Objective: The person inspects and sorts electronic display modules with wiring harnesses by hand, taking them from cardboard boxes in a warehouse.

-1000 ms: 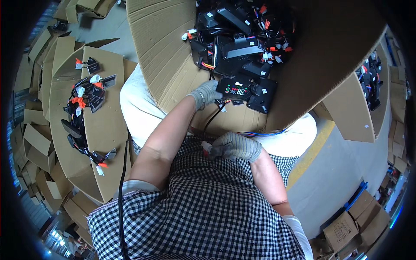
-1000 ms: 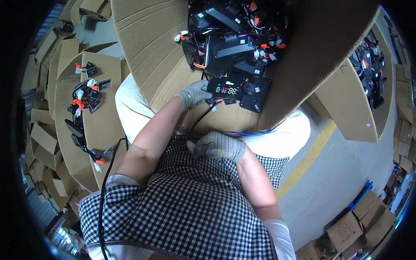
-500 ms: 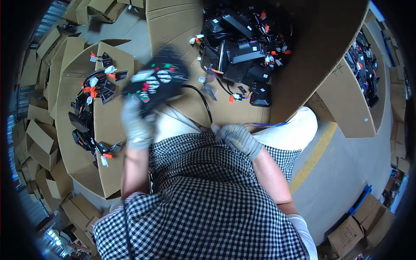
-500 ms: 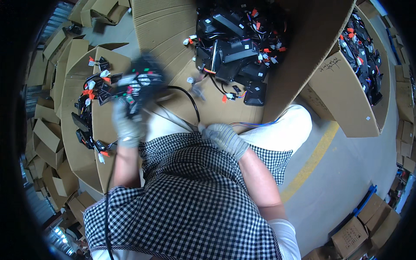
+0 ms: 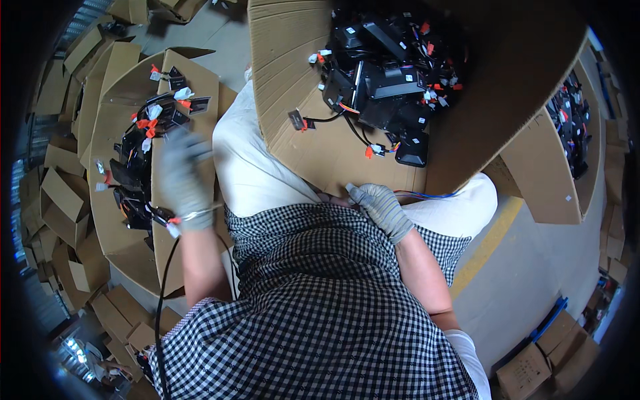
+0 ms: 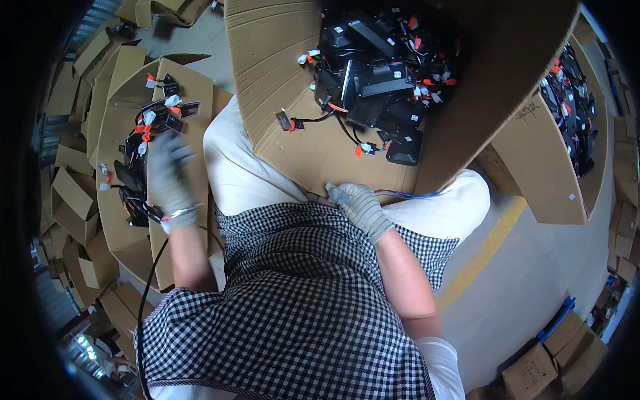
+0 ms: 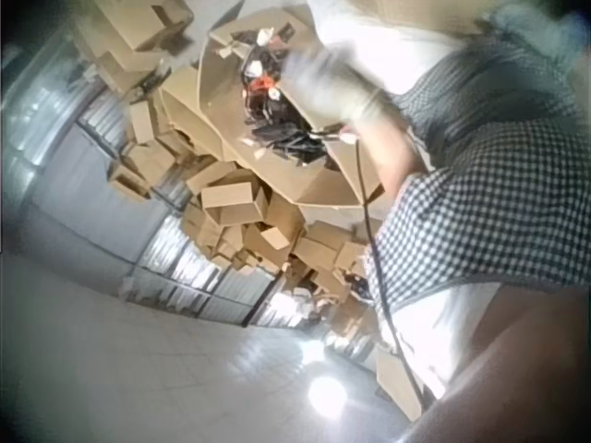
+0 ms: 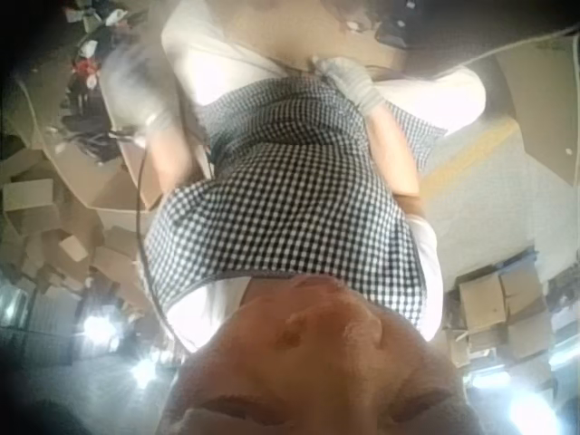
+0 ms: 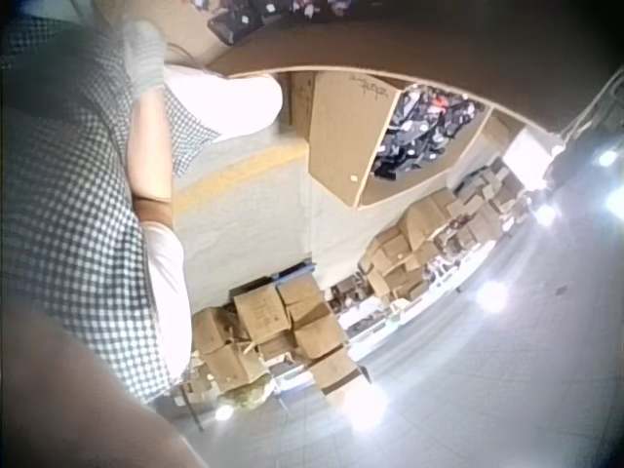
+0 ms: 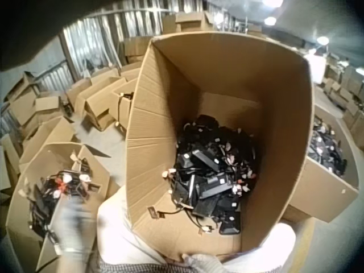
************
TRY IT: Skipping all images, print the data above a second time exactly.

OUTPUT OF THE EXERCISE:
Objective: The person inspects and sorts electronic display modules with wiring harnesses by hand, taking them from cardboard boxes in a warehouse.

-1000 ms: 
-1000 ms: 
-500 ms: 
-500 ms: 
+0 ms: 
+0 ms: 
+0 ms: 
+0 ms: 
+0 ms: 
+0 ms: 

Now the exercise is finished.